Scenario 1: A correction or pull-back

If AI projects continue to struggle with scaling and integration, investor sentiment might shift. Over-valued companies might see sharp de-ratings. Circular financing and debt may amplify the risks. In such a scenario, the tech sector’s heavy reliance on AI-driven growth could leave it vulnerable.
Analysts warn the next 12-24 months could bring a “drawdown” in the equity markets tied to AI hype.

Scenario 2: A slower-burn rather than sudden crash

Given that much of the investment is concentrated in a few large firms with strong balance sheets, any adjustment might be more gradual than the dot-com bust. The infrastructure build-out may take years to pay off, and value may emerge more slowly. Some argue the story’s still positive, just delayed.

Scenario 3: Surge into actual value

If key business models finally scale, integration becomes smoother and AI becomes embedded across the economy, many of the current investments could be vindicated. The key will be demonstrated returns on large-scale AI adoption rather than just pilots or hype.

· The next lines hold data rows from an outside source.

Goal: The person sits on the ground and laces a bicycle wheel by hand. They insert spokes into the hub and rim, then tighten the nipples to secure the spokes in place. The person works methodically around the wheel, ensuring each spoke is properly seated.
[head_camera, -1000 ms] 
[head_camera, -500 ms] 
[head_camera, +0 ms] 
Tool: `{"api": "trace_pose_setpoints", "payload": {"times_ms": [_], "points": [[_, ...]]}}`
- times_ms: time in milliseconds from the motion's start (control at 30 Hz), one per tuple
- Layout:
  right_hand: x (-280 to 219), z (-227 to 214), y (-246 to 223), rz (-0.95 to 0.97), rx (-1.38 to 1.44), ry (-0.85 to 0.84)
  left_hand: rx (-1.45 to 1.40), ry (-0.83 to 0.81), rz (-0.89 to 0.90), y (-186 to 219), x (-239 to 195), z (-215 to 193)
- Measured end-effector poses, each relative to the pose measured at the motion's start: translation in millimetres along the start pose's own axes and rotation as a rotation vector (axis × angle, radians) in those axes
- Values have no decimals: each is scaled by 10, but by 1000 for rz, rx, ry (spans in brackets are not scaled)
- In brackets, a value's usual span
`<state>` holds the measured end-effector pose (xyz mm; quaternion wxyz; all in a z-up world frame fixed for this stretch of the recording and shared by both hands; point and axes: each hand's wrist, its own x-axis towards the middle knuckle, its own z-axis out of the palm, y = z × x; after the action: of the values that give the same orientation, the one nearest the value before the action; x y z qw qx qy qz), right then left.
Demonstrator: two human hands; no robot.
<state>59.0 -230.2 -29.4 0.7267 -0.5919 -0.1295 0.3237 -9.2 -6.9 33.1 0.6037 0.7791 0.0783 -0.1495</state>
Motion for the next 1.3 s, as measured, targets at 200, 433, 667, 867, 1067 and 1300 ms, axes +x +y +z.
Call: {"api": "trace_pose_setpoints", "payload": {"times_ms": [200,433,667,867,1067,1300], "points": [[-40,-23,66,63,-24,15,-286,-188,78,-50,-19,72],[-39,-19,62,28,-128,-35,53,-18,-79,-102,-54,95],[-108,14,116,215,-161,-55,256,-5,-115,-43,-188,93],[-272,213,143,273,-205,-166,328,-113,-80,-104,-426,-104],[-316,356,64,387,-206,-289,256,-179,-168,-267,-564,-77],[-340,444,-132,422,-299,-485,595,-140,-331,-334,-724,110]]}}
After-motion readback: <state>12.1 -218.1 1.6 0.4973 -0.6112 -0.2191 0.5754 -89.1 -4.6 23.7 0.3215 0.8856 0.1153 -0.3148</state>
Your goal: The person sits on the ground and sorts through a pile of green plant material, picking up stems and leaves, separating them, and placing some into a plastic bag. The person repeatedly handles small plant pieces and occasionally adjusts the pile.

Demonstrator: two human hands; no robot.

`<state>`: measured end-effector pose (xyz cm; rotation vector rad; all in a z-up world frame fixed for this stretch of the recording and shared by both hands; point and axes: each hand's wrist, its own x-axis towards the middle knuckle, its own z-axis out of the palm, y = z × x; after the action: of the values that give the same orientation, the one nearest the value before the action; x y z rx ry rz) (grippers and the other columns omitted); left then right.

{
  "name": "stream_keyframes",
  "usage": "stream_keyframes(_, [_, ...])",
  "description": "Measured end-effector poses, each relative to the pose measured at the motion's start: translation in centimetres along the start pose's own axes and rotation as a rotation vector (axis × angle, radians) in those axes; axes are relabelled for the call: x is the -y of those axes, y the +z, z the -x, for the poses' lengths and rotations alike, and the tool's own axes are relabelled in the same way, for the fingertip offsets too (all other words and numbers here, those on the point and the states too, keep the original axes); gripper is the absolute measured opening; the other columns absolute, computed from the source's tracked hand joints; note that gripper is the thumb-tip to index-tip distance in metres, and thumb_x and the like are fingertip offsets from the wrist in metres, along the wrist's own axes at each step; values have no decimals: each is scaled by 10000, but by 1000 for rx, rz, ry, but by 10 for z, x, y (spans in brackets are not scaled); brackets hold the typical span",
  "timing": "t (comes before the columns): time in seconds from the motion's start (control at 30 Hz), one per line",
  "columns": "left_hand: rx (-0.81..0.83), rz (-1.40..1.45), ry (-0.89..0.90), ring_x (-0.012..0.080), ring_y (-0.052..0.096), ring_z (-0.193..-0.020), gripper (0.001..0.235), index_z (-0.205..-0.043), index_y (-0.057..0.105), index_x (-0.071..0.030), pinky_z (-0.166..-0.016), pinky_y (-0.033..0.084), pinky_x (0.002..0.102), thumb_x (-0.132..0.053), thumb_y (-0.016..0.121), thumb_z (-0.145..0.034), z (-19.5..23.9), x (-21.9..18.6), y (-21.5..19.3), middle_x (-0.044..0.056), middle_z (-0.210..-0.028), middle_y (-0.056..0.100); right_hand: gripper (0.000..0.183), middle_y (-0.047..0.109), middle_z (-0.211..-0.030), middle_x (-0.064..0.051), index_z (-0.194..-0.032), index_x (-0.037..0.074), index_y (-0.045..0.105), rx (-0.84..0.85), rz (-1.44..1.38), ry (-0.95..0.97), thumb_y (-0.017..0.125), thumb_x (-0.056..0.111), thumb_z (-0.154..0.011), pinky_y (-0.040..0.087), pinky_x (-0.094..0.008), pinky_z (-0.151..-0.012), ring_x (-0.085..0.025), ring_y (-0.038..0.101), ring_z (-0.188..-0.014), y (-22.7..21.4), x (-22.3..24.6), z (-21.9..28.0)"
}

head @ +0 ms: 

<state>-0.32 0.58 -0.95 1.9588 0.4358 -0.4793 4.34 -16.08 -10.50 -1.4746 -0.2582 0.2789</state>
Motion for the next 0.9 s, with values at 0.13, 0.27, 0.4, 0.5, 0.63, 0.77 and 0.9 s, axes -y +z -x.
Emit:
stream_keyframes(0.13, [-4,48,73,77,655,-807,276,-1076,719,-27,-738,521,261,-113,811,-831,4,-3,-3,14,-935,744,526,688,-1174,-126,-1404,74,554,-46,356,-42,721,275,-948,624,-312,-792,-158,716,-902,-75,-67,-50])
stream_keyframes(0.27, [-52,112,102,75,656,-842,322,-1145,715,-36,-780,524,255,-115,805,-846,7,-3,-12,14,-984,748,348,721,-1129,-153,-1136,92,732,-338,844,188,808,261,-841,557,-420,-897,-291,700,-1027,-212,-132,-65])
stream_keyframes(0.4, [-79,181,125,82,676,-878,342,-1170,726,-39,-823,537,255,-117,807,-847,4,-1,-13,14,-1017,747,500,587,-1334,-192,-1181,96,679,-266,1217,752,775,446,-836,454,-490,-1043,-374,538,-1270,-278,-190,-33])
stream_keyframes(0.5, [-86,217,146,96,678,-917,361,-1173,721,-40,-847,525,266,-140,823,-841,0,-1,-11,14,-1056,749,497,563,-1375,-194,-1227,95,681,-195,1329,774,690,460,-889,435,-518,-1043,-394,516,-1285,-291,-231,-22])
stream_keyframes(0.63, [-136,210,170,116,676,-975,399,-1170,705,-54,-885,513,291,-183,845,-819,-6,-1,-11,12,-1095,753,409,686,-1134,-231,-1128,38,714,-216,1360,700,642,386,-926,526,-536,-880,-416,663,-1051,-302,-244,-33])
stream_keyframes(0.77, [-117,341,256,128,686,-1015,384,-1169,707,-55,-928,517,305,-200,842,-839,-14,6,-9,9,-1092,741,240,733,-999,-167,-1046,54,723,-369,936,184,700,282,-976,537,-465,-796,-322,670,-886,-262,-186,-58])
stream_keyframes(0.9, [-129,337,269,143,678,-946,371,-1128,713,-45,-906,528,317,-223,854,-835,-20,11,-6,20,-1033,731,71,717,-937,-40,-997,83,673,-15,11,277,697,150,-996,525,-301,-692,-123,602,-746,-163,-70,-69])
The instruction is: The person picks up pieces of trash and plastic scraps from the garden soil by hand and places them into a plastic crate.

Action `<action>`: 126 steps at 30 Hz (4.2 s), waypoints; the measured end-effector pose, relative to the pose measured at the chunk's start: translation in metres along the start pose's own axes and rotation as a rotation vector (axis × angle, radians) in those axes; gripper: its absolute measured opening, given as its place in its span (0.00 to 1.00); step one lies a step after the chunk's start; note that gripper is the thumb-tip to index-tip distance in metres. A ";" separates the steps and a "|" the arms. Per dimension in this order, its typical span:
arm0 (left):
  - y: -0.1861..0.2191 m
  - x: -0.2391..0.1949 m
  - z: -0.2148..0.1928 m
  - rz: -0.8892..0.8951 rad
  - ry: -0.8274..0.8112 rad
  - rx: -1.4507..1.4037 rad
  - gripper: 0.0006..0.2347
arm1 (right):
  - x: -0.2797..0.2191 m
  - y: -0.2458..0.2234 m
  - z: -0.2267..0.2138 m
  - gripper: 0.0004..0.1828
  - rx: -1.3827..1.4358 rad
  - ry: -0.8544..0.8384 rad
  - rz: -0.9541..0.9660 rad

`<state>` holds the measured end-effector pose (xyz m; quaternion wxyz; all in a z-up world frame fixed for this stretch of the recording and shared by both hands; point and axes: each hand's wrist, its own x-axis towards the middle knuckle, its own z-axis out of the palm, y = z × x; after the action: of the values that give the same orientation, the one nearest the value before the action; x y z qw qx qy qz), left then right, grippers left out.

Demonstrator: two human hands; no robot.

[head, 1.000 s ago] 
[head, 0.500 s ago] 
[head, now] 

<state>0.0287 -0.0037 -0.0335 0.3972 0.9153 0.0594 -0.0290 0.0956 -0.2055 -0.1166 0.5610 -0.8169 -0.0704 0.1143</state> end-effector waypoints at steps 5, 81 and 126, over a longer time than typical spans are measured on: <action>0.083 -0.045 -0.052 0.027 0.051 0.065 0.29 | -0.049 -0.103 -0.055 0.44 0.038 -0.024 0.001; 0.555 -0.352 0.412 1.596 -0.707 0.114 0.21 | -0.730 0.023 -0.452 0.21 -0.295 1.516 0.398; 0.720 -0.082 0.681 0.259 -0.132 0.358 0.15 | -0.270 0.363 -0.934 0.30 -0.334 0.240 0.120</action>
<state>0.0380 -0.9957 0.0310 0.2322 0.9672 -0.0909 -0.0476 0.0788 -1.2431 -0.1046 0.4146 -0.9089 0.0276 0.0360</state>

What It Means for Companies & Investors

For companies reporting results: the spotlight is very much on execution. Generative AI tools, cloud-infrastructure build-out, and capacity to monetise AI will be the differentiators. Revenue growth is good, but cost pressures and margin impacts will also matter. For example: even as revenue growth is strong, profit growth for some of the major companies is expected to soften due to higher costs.

For investors: the key question is how much of the current valuation is based on near-term reality versus future hope. Questions to ask:

  • Are expected business models delivering?

  • Are projects moving beyond pilot to scale?

  • Is the capital spend being matched by revenue growth or real productivity gains?

  • What happens if AI costs, infrastructure needs or regulatory hurdles increase?


Final Thoughts

The current AI surge is one of the defining narratives of 2024–2025 in tech. It has powered revenue growth, excited investors and drawn large capital commitments. But the foundations beneath it are not yet uniformly proven. The line between a boom and a bubble depends on how well the promise of AI turns into measurable business value and sustainable earnings.

The large-cap tech players remain in a strong position: they have resources, brand, infrastructure and scale. But even for them, the margin for error is shrinking. As they report earnings and lay out their capital plans, how many of these AI bets pay off — and when — will determine whether we view this era as a transformative shift or a cautionary episode in tech investing history.